EXERCISE INSTRUCTIONS: Copy all of the entries that follow, exactly.

DATASET EXCERPTS:

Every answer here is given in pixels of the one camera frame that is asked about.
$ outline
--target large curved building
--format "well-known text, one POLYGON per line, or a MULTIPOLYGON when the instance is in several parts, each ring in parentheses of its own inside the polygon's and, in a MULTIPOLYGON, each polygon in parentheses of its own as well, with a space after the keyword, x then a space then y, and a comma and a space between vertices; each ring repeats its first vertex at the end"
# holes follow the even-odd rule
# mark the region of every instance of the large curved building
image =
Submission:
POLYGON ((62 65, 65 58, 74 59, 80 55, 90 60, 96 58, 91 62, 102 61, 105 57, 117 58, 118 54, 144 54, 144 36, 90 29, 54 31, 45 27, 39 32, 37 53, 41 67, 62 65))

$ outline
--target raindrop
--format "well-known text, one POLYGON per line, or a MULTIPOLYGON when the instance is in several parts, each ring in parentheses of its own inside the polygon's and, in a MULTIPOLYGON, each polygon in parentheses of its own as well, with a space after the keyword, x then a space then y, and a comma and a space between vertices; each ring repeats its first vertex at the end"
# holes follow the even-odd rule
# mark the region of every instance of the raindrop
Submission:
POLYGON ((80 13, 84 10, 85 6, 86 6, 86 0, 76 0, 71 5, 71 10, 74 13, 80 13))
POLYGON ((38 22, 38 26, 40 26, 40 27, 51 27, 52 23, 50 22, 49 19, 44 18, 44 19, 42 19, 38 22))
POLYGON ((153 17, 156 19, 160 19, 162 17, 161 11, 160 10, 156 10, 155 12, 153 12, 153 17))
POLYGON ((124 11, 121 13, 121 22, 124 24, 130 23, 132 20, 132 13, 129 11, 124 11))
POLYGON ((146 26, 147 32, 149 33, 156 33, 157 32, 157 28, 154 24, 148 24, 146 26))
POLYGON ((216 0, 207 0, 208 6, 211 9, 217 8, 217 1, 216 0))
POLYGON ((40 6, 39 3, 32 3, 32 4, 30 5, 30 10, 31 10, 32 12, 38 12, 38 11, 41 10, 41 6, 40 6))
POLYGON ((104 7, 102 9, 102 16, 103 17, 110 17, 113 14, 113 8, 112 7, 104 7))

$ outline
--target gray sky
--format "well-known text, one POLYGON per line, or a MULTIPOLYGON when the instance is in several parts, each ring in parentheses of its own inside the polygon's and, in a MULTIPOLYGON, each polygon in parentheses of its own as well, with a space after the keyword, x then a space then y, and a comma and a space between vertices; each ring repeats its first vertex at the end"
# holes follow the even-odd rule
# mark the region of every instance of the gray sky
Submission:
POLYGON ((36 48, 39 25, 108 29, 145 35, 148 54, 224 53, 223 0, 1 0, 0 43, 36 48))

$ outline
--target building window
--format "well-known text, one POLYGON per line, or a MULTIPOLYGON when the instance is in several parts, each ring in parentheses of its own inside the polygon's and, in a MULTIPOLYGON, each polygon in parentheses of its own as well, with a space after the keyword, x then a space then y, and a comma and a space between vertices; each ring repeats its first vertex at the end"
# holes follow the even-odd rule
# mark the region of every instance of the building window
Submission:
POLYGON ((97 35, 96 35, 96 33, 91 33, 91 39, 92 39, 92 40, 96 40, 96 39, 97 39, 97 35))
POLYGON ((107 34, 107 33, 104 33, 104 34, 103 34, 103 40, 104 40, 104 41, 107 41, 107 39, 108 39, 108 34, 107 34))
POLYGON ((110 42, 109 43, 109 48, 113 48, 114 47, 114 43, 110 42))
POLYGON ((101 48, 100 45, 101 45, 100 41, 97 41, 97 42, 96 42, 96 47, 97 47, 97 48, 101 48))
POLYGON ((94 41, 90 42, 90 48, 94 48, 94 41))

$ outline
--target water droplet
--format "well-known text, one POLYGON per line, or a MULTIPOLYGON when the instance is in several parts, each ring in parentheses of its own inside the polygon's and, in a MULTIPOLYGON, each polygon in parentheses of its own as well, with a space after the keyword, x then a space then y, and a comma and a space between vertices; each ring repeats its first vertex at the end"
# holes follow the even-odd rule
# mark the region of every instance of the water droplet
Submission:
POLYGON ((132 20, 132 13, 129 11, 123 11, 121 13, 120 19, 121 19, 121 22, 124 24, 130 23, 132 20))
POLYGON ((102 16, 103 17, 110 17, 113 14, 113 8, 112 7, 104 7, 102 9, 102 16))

ANSWER TO THIS PROBLEM:
Every answer here is given in pixels of the one camera frame that is asked about.
$ outline
--target large curved building
--format "well-known text, one POLYGON per line, or a MULTIPOLYGON when the instance is in several parts, each ring in parentheses of its own inside the polygon's and, in a MULTIPOLYGON, each polygon in parentheses of its own as well, with a space after the keyword, x then a space then y, and a comma and a space between vertices; each ring repeats its first vertex at the end"
# holes follow the even-odd rule
# mark the region of every instance of the large curved building
image =
Submission:
POLYGON ((62 65, 65 58, 74 59, 80 55, 90 60, 96 58, 91 62, 102 61, 105 57, 117 58, 118 54, 144 54, 144 36, 90 29, 54 31, 45 27, 39 32, 37 53, 41 67, 62 65))

$ outline
--target raindrop
--format "well-known text, one POLYGON per line, or a MULTIPOLYGON when the instance is in several parts, each ring in parentheses of its own inside the polygon's and, in a MULTIPOLYGON, each polygon in parentheses of its own as well, with a space after the keyword, x then a space then y, and a comma and a space between vertices; each ring repeats its first vertex at the end"
# holes follow the even-odd rule
# mark the region of every instance of the raindrop
Submission:
POLYGON ((80 13, 84 10, 85 6, 86 6, 86 0, 76 0, 71 5, 71 10, 74 13, 80 13))
POLYGON ((38 22, 38 26, 40 26, 40 27, 51 27, 52 23, 50 22, 49 19, 44 18, 44 19, 42 19, 38 22))
POLYGON ((153 17, 156 19, 160 19, 162 17, 161 11, 160 10, 156 10, 155 12, 153 12, 153 17))
POLYGON ((124 11, 121 13, 121 22, 124 24, 130 23, 132 20, 132 13, 129 11, 124 11))
POLYGON ((146 26, 147 32, 149 33, 156 33, 157 32, 157 28, 154 24, 148 24, 146 26))
POLYGON ((216 0, 207 0, 208 6, 211 9, 217 8, 217 1, 216 0))
POLYGON ((40 6, 39 3, 32 3, 32 4, 30 5, 30 10, 31 10, 32 12, 38 12, 38 11, 41 10, 41 6, 40 6))
POLYGON ((104 7, 102 9, 102 16, 103 17, 110 17, 113 14, 113 8, 112 7, 104 7))

$ outline
--target gray sky
--format "well-known text, one POLYGON per line, or a MULTIPOLYGON when the instance is in several parts, each ring in parentheses of its own inside the polygon's and, in a MULTIPOLYGON, each polygon in parentheses of its own as well, with a space after the keyword, x then a space then y, and a comma and a space between vertices; each ring repeats its first vertex at the end"
# holes follow the even-odd rule
# mark the region of every instance of the gray sky
Submission:
POLYGON ((36 48, 39 25, 108 29, 145 35, 148 54, 224 53, 223 0, 1 0, 0 43, 36 48))

$ outline
--target building window
--format "well-known text, one POLYGON per line, or a MULTIPOLYGON when the instance is in several parts, each ring in parentheses of its own inside the polygon's and, in a MULTIPOLYGON, each polygon in parentheses of its own as well, with a space after the keyword, x then a space then y, and a comma and a space between vertices; each ring repeats its first vertex at the end"
# holes follow the even-odd rule
# mark the region of every instance of the building window
Submission:
POLYGON ((97 35, 96 35, 96 33, 91 33, 91 39, 92 39, 92 40, 96 40, 96 39, 97 39, 97 35))
POLYGON ((107 34, 107 33, 104 33, 104 34, 103 34, 103 40, 104 40, 104 41, 107 41, 107 39, 108 39, 108 34, 107 34))
POLYGON ((110 42, 109 43, 109 48, 113 48, 114 47, 114 43, 110 42))
POLYGON ((101 48, 100 45, 101 45, 100 41, 97 41, 97 42, 96 42, 96 47, 97 47, 97 48, 101 48))
POLYGON ((94 41, 90 42, 90 48, 94 48, 94 41))

$ outline
--target water droplet
--format "well-known text, one POLYGON per line, or a MULTIPOLYGON when the instance is in several parts, each ring in parentheses of its own inside the polygon's and, in a MULTIPOLYGON, each polygon in parentheses of its own as well, with a space after the keyword, x then a space then y, and a comma and a space between vertices; each ring repeats its first vertex at the end"
# holes follow the even-odd rule
# mark the region of every instance of the water droplet
Submission:
POLYGON ((132 20, 132 13, 129 11, 123 11, 121 13, 120 19, 121 19, 121 22, 124 24, 130 23, 132 20))
POLYGON ((102 16, 103 17, 110 17, 113 14, 113 8, 112 7, 104 7, 102 9, 102 16))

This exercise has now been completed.